Em maio do ano passado, uma audiência da Comissão Nacional da Verdade (CNV), no Rio de Janeiro, reuniu vários militares perseguidos pela ditadura. Entre eles estava o fuzileiro naval reformado Fernando Novais Coutinho. Em seu depoimento, Coutinho contou que no dia 25 de março de 1964 a Associação de Marinheiros e Fuzileiros Navais do Brasil comemorava o seu segundo aniversário na sede do Sindicato dos Metalúrgicos, na Zona Norte do Rio. A festa se transformou num ato em defesa das reformas de base do presidente João Goulart e o então fuzileiro foi enviado para um cerco no local. “Nos recusamos a efetuar um massacre, porque a ordem era essa, jogamos as metralhadoras no chão, pulamos o muro e apoiamos o movimento”, lembrou. A decisão lhe custou a expulsão das Forças Armadas e nove meses de prisão após o golpe militar, poucos dias depois. Uma das justificativas golpistas foi, inclusive, a agitação política dos praças.
Militares como Coutinho foram, proporcionalmente, o grupo mais atingido por punições políticas depois de 1964, com a expulsão de milhares de praças e oficiais. Contudo, a pouco conhecida militância de esquerda dentro das três forças não começou na década de 1960, como mostra o professor Paulo Ribeiro da Cunha no livro “Militares e militância: Uma relação dialeticamente conflituosa” (Editora Unesp). Cunha, que é professor de Teoria Política da Universidade Estadual Paulista (Unesp) em Marília (SP), explica que desde o início do século a movimentação política foi intensa.
Um dos casos mais conhecidos foi a rebelião dos marinheiros, em 1910, na Revolta da Chibata. Houve ainda revoltas de sargentos entre 1915 e 1916, menos conhecidas.

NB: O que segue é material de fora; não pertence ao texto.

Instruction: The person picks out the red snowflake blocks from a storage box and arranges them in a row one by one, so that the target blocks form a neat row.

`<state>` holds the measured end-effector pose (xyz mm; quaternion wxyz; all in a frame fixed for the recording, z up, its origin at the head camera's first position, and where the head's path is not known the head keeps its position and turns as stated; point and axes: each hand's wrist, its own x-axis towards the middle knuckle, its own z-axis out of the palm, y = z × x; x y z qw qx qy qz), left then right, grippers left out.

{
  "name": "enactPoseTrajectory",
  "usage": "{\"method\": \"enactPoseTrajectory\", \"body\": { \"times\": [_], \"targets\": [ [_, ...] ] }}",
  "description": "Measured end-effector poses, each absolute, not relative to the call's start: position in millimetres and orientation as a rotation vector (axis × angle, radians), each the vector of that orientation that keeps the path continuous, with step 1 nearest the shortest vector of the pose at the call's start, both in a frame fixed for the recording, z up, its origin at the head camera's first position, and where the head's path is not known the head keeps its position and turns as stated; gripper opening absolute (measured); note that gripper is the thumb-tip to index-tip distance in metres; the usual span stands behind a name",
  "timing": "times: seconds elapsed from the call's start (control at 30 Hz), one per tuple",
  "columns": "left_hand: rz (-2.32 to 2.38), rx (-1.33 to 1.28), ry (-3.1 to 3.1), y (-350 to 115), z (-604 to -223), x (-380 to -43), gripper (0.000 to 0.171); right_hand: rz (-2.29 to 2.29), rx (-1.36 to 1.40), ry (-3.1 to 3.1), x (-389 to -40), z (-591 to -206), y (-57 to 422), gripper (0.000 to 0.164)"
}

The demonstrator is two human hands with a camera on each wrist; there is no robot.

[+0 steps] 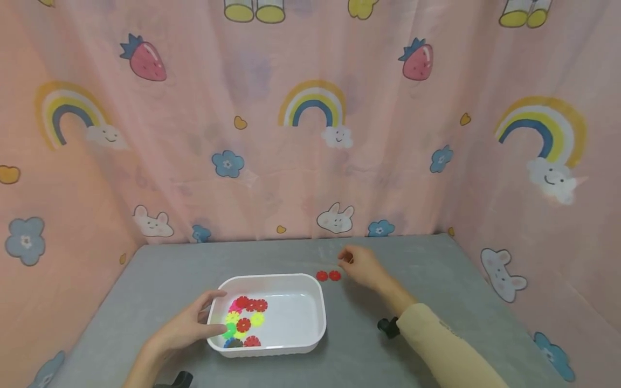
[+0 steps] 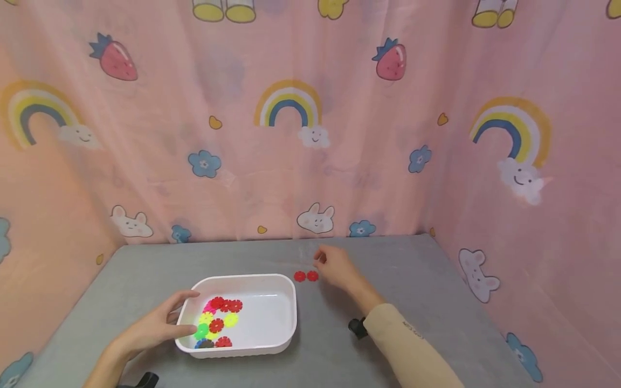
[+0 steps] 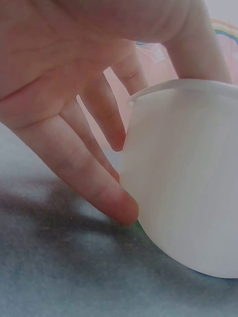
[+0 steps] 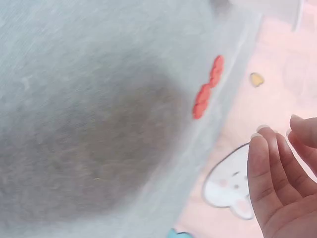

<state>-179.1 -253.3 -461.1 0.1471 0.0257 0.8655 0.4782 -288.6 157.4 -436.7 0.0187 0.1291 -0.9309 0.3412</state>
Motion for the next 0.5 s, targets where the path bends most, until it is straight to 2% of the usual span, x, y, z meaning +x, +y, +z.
{"method": "enactPoseTrajectory", "body": {
  "times": [0.27,0.5],
  "targets": [
    [1.390,0.065,2.467,-253,-463,-179,0.087,1.073,0.448,-2.876,-270,-416,138,0.018],
    [1.403,0.060,2.455,-254,-462,-179,0.085,1.093,0.540,-2.833,-258,-409,112,0.014]
  ]
}}
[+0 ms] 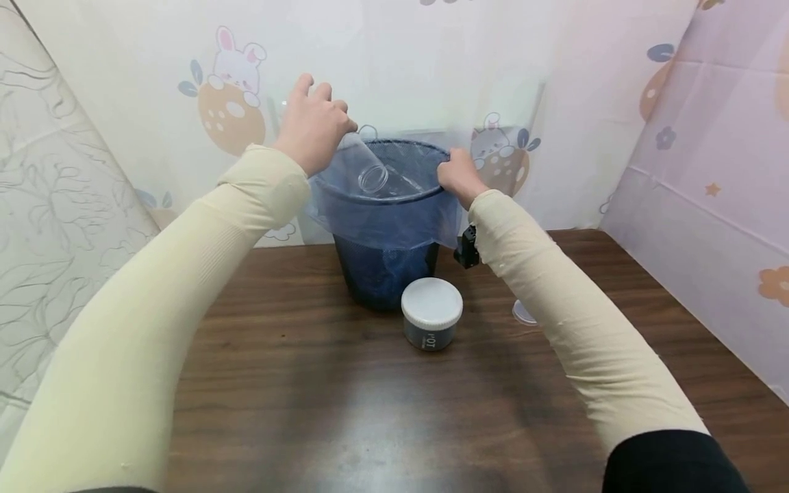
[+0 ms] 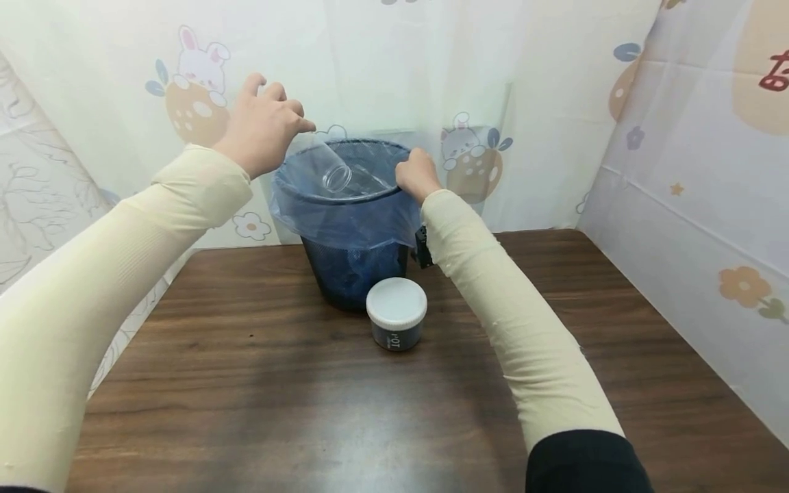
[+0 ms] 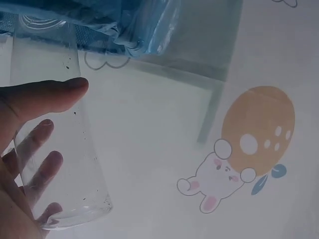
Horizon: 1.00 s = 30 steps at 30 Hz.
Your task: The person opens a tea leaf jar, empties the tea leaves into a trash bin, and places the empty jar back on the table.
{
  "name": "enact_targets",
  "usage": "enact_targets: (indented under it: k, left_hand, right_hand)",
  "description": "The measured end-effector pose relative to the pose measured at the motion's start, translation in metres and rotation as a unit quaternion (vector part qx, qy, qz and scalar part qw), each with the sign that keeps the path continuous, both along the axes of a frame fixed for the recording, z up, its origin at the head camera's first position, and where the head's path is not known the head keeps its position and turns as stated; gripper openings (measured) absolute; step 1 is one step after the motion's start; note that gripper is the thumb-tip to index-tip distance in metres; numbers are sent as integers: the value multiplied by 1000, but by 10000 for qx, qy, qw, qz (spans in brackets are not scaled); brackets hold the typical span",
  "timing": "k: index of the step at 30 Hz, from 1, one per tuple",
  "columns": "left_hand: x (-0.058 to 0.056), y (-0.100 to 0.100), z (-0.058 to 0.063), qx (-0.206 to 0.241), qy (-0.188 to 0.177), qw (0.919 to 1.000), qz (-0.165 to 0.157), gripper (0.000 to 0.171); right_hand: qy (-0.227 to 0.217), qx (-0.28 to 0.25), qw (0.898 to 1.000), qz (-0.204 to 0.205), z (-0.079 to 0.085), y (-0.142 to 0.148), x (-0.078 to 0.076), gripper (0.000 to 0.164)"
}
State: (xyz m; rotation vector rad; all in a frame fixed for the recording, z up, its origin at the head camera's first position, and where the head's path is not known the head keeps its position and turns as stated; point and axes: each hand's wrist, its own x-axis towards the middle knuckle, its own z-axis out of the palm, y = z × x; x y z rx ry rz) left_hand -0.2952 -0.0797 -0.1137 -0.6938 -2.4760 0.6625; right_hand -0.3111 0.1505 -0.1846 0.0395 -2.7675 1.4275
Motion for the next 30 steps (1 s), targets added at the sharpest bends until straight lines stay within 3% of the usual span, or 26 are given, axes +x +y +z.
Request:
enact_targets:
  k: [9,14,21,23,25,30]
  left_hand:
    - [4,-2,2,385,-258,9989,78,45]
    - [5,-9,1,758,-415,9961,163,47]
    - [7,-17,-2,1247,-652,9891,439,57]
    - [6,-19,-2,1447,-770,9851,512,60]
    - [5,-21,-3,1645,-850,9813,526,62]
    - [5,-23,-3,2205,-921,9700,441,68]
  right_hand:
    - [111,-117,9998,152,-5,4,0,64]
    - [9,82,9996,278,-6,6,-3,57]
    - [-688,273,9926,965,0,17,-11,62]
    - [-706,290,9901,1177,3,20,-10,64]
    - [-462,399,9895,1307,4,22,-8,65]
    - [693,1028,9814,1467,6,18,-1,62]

Ao longo desta década, foram registradas várias demonstrações de solidariedade dos praças com protestos populares. Um caso ocorreu entre agosto e setembro de 1918, durante uma greve dos trabalhadores do serviço de bondes e barcas em Niterói. Soldados do Exército aquartelados na cidade se posicionaram junto aos grevistas e contra a polícia.

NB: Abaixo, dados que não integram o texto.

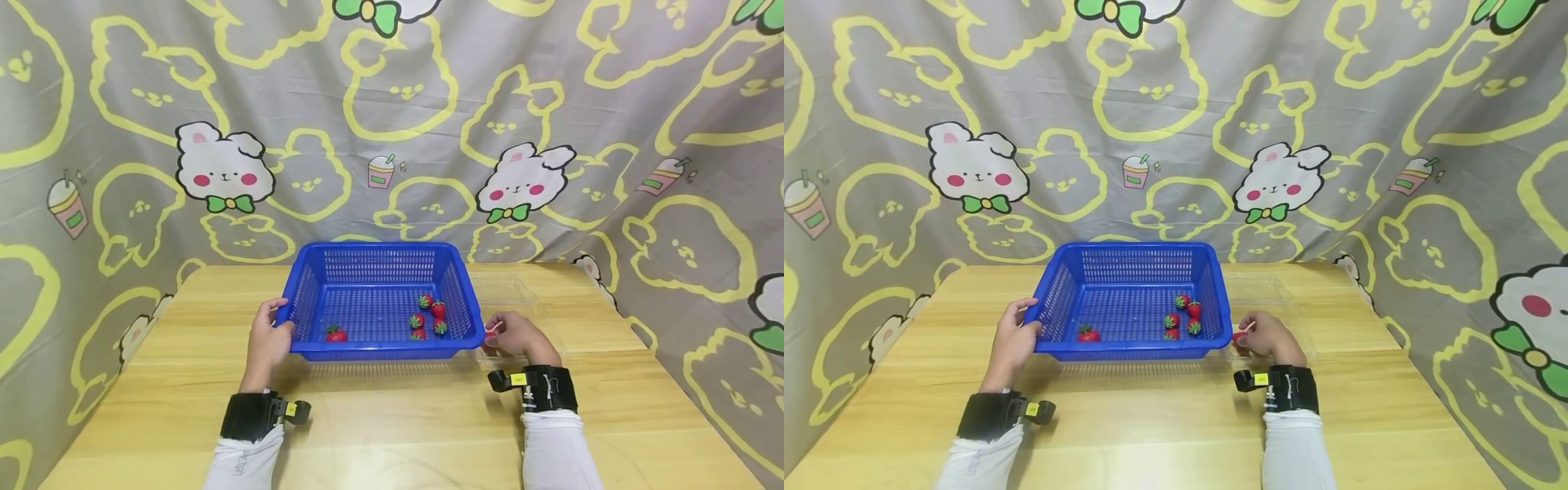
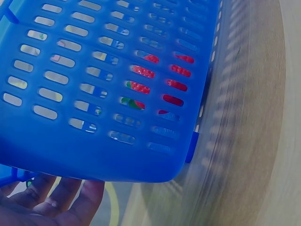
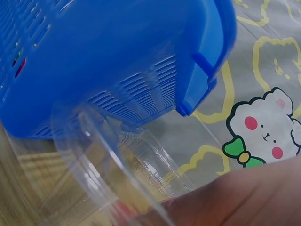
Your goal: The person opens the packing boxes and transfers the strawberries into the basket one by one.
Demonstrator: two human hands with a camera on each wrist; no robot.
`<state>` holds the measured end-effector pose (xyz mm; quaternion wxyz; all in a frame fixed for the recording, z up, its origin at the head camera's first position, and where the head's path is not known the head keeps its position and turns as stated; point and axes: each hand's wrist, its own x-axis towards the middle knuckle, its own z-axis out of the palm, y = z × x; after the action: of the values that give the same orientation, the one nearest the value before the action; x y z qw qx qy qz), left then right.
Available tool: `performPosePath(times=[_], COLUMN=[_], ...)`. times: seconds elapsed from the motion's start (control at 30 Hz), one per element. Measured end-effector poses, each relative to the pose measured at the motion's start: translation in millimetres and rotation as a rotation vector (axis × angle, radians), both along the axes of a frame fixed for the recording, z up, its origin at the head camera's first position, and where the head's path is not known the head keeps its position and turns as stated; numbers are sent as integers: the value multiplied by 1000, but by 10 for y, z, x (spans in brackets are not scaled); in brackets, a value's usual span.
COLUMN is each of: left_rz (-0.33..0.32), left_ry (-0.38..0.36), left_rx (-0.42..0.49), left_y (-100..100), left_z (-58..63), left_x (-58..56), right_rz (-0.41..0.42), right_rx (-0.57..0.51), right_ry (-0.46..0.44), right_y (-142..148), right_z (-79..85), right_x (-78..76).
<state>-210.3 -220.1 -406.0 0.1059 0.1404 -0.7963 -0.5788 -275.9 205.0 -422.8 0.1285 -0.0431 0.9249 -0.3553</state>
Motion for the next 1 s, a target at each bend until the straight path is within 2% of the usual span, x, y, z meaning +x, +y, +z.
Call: performPosePath(times=[0.47,0.8,1.0], left_rz=[1,-6,-2], left_ry=[3,11,14], left_rx=[15,-3,-5], left_y=[13,0,-1], left_z=[1,-9,-9], left_x=[-5,-9,-12], right_rz=[-37,-21,-27], right_rx=[21,2,-19], right_ry=[34,92,96], right_y=[21,34,43], right_z=[18,29,38], right_x=[-20,-19,-10])
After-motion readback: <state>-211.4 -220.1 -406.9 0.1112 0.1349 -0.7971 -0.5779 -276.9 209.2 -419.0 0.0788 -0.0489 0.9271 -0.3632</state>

Este campo heterogêneo, que o professor classifica de “esquerda militar”, agrupava nacionalistas, socialistas, democratas e comunistas e era bastante forte entre os praças. Uma das razões dessa influência, conta ele, é a situação de fragilidade vivida por soldados, cabos, sargentos, fuzileiros e marinheiros, como a falta de estabilidade. O contexto internacional e a fundação do Partido Comunista Brasileiro (PCB), em 1922, também contribuíram para a politização.

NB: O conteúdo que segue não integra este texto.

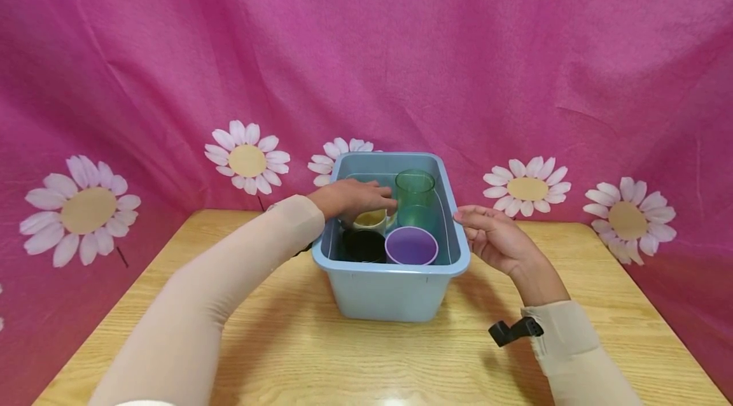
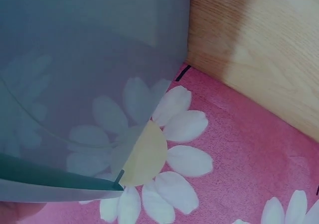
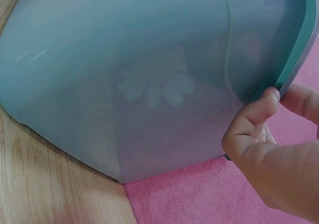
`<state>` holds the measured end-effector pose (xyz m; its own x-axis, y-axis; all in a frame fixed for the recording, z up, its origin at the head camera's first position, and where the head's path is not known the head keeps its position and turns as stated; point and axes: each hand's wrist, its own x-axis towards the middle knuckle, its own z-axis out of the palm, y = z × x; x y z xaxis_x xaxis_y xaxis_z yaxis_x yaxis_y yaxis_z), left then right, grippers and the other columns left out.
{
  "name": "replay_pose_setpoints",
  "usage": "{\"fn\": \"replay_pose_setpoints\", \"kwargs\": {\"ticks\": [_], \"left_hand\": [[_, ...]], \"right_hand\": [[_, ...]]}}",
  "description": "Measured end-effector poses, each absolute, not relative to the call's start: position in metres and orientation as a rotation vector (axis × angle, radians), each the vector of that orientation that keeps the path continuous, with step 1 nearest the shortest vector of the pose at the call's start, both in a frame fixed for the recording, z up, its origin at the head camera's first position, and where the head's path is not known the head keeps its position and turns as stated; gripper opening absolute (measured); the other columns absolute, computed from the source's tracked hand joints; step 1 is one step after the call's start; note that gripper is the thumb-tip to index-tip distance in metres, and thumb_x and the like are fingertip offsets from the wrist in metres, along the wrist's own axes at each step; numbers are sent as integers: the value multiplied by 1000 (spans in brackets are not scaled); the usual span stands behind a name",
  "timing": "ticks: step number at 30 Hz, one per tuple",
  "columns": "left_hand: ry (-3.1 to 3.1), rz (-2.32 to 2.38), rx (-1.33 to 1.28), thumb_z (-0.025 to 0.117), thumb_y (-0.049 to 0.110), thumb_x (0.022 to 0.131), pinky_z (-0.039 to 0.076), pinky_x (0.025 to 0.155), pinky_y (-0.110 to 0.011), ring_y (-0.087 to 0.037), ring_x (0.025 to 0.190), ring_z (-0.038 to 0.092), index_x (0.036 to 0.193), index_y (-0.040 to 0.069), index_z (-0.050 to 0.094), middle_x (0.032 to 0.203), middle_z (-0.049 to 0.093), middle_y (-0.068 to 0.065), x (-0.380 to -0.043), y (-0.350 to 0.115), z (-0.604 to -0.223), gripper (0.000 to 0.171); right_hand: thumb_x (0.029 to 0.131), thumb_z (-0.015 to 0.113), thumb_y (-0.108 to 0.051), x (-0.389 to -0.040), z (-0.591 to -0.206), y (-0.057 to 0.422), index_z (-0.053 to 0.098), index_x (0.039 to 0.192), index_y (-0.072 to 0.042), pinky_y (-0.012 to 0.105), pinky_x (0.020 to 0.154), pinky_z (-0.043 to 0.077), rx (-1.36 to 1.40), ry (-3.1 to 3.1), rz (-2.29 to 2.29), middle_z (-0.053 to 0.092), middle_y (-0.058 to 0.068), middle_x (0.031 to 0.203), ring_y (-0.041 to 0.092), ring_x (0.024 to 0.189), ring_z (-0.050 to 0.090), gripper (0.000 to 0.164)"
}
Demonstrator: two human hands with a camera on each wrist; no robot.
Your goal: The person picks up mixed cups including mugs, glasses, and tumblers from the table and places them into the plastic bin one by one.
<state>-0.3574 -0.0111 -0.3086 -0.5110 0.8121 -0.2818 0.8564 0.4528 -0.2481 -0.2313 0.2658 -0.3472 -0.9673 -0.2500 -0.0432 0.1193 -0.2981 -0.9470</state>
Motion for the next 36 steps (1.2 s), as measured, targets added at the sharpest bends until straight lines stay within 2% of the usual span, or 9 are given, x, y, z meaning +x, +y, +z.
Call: {"fn": "replay_pose_setpoints", "kwargs": {"ticks": [16,36], "left_hand": [[2546,-522,1492,83,-4,79,57,84,-30,-17,125,44,136,34,50,139,48,4,-357,-10,-314,76],[2537,-462,1465,80,-8,79,56,75,-26,-17,121,45,135,35,52,137,49,4,-358,-11,-318,76]], "right_hand": [[103,55,-5,-231,-347,265,69,98,-10,25,75,59,-155,1677,-2367,75,2,91,12,82,73,15],[103,57,-5,-231,-350,265,68,98,-10,25,74,59,-149,1681,-2362,75,2,90,11,81,73,13]]}}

– Havia uma situação muito negativa nas Forças Armadas, o tratamento dispensado aos praças vinha do Império, uma situação de falta total de direitos. O comando era muito elitista. É a partir de 1929 que há uma aproximação mais efetiva entre o PCB e os militares, com a criação do setor militar do partido, o Antimil, por orientação da Internacional Comunista. A partir da adesão de Luís Carlos Prestes, na década de 1930, esse movimento se intensificará bastante – aponta o professor.
Referência histórica
Cunha afirma que, até 1945, a agenda da esquerda militar era insurrecional, com o objetivo de fazer uma revolução. O ápice dessa estratégia foi a Intentona Comunista, em 1935. A partir da tentativa frustrada, houve uma mudança gradual de estratégia. Em 1938, a orientação do PCB já era de defesa da democracia, de luta pela anistia e em prol da união nacional. Com o fim da ditadura do Estado Novo, o grupo assume o papel de defensor da legalidade democrática e, segundo o professor, atua decisivamente em vários momentos, como ao garantir a posse do presidente Juscelino Kubitscheck e ao debelar as revoltas da direita militar de Jacareacanga, em 1956, e Aragarças, em 1959. Além de ter um papel decisivo em campanhas como a do “Petróleo é nosso”.
Na sua opinião, os militares de esquerda poderiam atuar mais incisivamente em 1964 caso o presidente João Goulart optasse por resistir. Ele destaca, entretanto, que apenas 3% dos atingidos por expurgos entraram na luta armada contra o regime.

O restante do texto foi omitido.